Action item
Go through the records and filter out every line lacking the word "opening"; copy the lines that remain.

(Dataset records)
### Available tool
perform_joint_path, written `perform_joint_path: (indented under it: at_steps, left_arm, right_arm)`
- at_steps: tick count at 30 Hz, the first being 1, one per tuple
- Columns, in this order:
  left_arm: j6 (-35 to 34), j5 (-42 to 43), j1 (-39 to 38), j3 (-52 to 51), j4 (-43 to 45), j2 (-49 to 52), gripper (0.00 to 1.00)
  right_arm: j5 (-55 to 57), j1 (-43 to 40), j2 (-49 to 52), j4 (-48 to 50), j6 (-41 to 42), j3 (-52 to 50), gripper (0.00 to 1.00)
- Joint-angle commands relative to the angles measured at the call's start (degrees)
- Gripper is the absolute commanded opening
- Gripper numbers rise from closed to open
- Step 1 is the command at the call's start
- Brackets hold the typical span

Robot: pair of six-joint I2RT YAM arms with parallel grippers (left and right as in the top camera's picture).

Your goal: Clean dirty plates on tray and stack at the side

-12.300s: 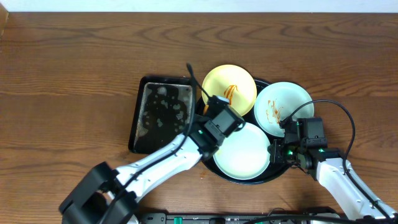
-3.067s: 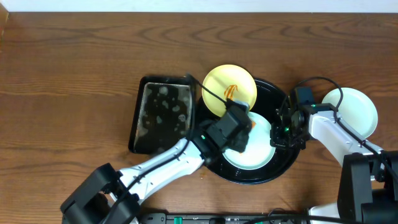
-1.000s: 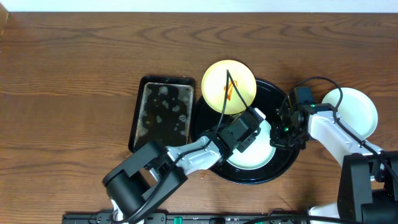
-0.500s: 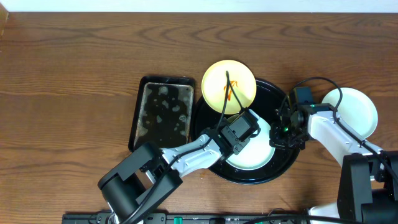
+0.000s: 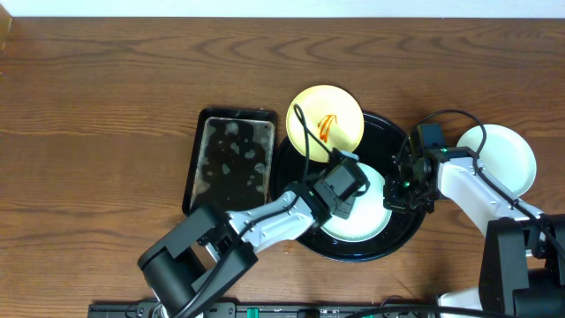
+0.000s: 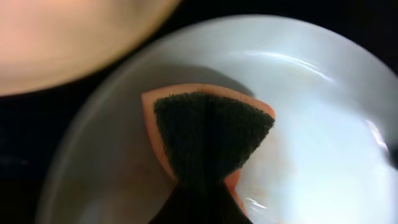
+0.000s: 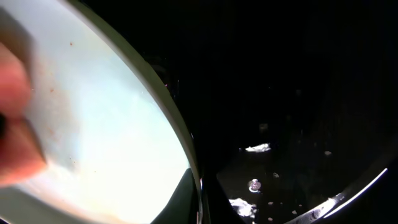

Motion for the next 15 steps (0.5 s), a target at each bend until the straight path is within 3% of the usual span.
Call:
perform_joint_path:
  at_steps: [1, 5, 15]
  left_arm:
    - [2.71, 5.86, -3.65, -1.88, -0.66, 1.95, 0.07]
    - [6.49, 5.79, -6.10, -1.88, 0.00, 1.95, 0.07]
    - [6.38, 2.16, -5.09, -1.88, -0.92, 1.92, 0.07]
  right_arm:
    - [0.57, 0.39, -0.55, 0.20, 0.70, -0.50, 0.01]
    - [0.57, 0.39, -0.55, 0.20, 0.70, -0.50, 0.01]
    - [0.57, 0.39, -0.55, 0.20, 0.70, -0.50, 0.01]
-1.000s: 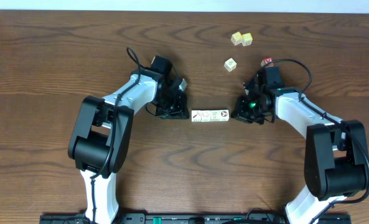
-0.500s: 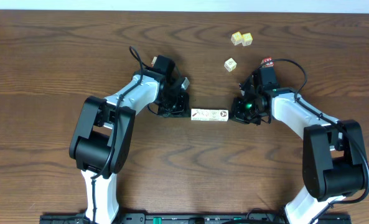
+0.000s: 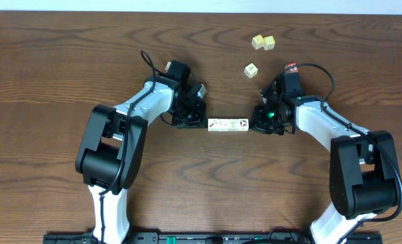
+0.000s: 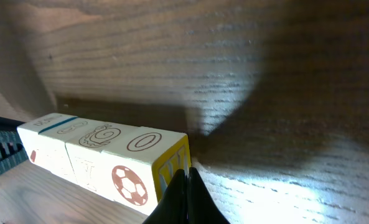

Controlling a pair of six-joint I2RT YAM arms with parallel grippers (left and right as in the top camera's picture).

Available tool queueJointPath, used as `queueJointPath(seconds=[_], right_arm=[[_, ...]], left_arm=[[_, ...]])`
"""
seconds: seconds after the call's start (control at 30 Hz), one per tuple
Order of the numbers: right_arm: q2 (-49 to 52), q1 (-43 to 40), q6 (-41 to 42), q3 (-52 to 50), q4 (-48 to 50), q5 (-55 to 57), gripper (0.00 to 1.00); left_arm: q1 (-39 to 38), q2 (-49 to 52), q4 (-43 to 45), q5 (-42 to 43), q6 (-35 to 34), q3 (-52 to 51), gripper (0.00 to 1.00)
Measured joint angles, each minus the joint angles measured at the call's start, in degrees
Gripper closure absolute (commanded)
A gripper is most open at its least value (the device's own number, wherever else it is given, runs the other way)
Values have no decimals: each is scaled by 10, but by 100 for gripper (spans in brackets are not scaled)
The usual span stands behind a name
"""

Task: Lift 4 blocks
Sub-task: 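Clamp the four-block row between both grippers from its ends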

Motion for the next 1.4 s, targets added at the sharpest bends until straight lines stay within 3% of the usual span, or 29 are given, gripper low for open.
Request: queueJointPath(seconds=[1.07,1.4], right_arm=[[-2,6,0,0,4,-8,99],[-56,6,0,-1,-12,-13,99]], left_arm=[[3,-8,-28,0,0,0,93],[3,-28,-49,2,0,0,93]])
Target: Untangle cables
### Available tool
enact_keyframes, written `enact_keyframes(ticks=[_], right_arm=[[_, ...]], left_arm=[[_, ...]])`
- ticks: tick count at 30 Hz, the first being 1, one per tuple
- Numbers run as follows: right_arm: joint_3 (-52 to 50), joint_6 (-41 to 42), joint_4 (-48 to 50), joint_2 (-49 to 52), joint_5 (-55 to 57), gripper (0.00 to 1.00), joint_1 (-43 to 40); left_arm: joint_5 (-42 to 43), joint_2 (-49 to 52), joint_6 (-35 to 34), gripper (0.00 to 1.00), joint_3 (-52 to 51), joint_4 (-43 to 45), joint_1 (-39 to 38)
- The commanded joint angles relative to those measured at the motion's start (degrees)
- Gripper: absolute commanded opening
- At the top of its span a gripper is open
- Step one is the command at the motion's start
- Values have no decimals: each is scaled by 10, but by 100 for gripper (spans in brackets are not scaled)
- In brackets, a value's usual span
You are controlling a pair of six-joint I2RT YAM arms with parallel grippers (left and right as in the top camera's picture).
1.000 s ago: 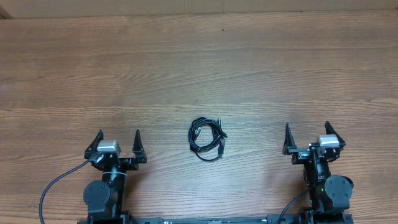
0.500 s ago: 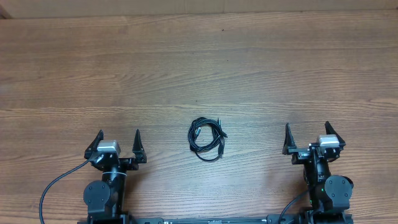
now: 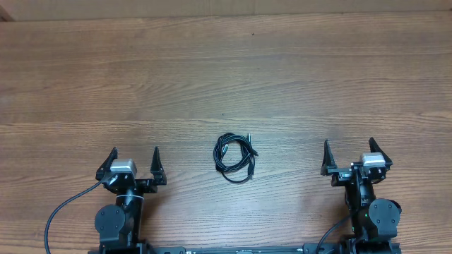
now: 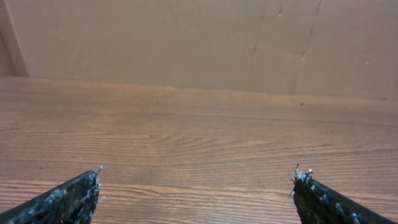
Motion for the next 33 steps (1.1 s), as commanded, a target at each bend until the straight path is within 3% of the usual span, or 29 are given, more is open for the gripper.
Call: enact_keyframes(ticks=[1,14,26,33], right_arm=[[-6,0,3,-6,3,100,4],[-6,0,3,-6,4,100,4],[-6,0,3,-6,3,100,4],[-6,0,3,-6,4,100,4]], left_arm=[[-27,-3,0,99,-4,-1,4],[-21,-3,0,100,19,68,4],[-60,7,4,100,153,69,4],[-59,103,-1,100,263,72,4]])
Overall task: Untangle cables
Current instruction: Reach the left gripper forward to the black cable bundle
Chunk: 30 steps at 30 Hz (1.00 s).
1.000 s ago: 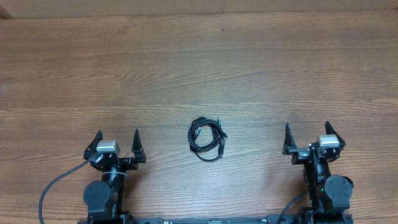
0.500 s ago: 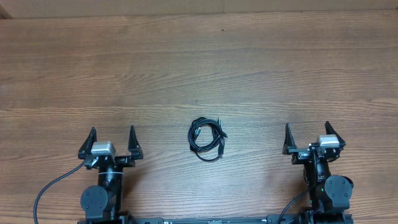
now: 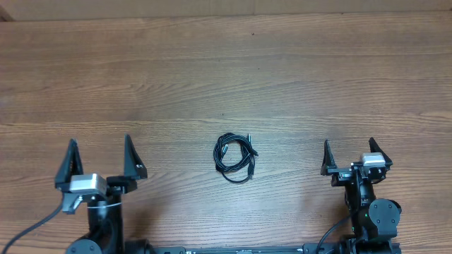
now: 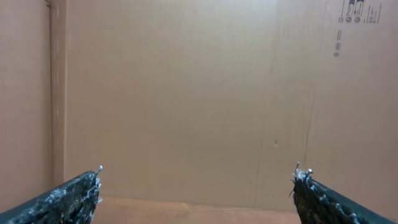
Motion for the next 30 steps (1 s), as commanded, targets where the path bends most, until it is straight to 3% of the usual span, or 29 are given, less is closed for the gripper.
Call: enact_keyframes(ticks=[1,5,8,15,19,26,30], right_arm=[[-6,-1,3,-6,3,100,4],[-6,-1,3,-6,4,100,4],[-6,-1,3,-6,3,100,4],[-6,-1,3,-6,3,100,4],[-6,-1,3,-6,4,100,4],[-6,-1,3,-6,3,100,4],[-6,-1,3,-6,3,100,4]], left_arm=[[-9,63,-5,100,70,2,4],[16,153,-11,100,163,-21,4],[45,224,-11,100,253,-91,4],[137,399,-11,99,495,-362,4],[171,485,-55,100,611,-514,-8],[365,558,-65,99,646,-589,-50],[383,600,-65,99,646,-625,-53]])
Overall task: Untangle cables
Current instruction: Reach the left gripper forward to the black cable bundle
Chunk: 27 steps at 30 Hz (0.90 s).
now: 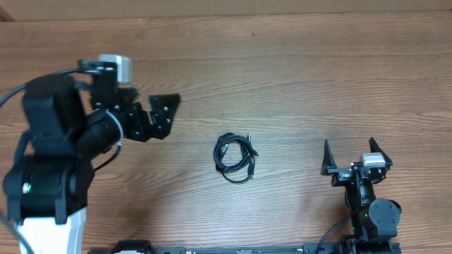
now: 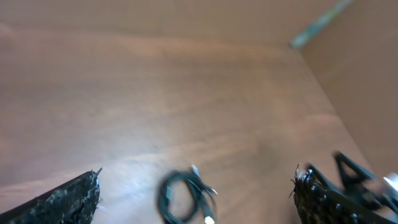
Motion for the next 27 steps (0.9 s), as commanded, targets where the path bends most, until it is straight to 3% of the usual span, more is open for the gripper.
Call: enact_keyframes(ticks=[1,7,11,14,19,27], right_arm=[[-6,0,3,-5,3,100,4],[-6,0,3,-5,3,100,4],[-6,0,3,-5,3,100,4],[-6,0,3,-5,3,100,4],[-6,0,3,-5,3,100,4],[-6,0,3,-5,3,100,4]], left_arm=[[72,42,-12,100,14,-20,-3],[59,109,-12,100,14,-92,-19],[-2,150,-29,100,14,-138,-52],[-102,176,-83,94,14,-163,-95],[-241,224,-194,94,12,-185,-189],[-332,324,-328,94,-5,-181,-310]])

Written response
- Gripper is the absolute commanded opening
- Gripper: absolute commanded opening

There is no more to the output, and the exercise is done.